The reason this feature is sometimes necessary is that some name servers check to make sure that negative responses (like an NXDOMAIN return code or no records with a NOERROR return code) are marked authoritative. In the days before negative caching, negative responses had to be authoritative, so this was a sensible sanity check. With the advent of negative caching, however, a negative response could come from the cache. To make sure that older servers don't ignore such answers, though, or consider them errors, BIND 8 and 9 let you falsely flag those responses as authoritative. In fact, that's the default behavior for a BIND 8 name server, so you shouldn't see remote queriers ignoring your BIND 8 server's negative responses unless you've explicitly turned off auth-nxdomain. BIND 9 name servers, on the other hand, have auth-nxdomain offby default, so queriers may ignore their responses even if you haven't touched the config file.

14.5.8 TTL Not Set

As we mentioned in Chapter 4, RFC 2308 was published just before BIND 8.2 was released. RFC 2308 changed the semantics of the last field in the SOA record to be the negative caching TTL and introduced a new control statement, $TTL, to set the default TTL for a zone data file.

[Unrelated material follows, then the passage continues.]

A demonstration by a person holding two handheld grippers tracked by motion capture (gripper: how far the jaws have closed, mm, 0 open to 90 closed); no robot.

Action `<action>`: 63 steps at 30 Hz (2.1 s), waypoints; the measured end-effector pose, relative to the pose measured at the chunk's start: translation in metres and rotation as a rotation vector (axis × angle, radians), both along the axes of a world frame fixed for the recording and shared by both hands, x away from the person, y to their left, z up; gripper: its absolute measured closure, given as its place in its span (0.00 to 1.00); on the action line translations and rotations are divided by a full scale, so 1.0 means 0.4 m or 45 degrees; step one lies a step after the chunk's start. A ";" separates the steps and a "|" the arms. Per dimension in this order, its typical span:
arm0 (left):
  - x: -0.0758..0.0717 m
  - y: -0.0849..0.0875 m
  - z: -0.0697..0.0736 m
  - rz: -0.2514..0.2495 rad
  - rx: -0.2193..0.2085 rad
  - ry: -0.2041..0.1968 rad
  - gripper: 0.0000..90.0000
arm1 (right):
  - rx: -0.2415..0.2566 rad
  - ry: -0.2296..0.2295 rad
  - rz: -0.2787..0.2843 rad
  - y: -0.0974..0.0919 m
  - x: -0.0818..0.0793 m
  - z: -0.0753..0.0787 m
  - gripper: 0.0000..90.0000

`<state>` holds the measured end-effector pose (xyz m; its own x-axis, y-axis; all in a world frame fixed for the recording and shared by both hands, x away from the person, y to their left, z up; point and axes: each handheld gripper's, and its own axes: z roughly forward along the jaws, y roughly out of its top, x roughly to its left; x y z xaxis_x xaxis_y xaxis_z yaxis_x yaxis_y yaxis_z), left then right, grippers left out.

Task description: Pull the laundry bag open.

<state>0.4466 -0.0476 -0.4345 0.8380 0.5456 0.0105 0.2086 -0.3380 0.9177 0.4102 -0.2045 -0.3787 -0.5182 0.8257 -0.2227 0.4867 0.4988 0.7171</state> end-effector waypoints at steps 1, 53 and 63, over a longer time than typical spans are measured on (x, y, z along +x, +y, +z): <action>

If you upgrade to a BIND 8 name server newer than 8.2 without adding the necessary $TTL control statements to your zone data files, you'll see messages like this one in your name server's syslog output:

Sep 26 19:34:39 terminator named[22116]: Zone "movie.edu" (file db.movie.edu): No 
default TTL ($TTL <value>) set, using SOA minimum instead

BIND 8 generously assumes that you just haven't read RFC 2308 yet and is content to use the last field of the SOA record as both the zone's default TTL and its negative caching TTL. BIND 9, however, isn't so forgiving:

Sep 26 19:35:54 terminator named[22124]: dns_master_load: db.movie.edu:7: no TTL 
specified
Sep 26 19:35:54 terminator named[22124]: dns_zone_load: zone movie.edu/IN: 
database db.movie.edu: dns_db_load failed: no ttl
Sep 26 19:35:54 terminator named[22124]: loading zones: no ttl
Sep 26 19:35:54 terminator named[22124]: exiting (due to fatal error)

So before upgrading to BIND 9, be sure that you add the necessary $TTL control statements.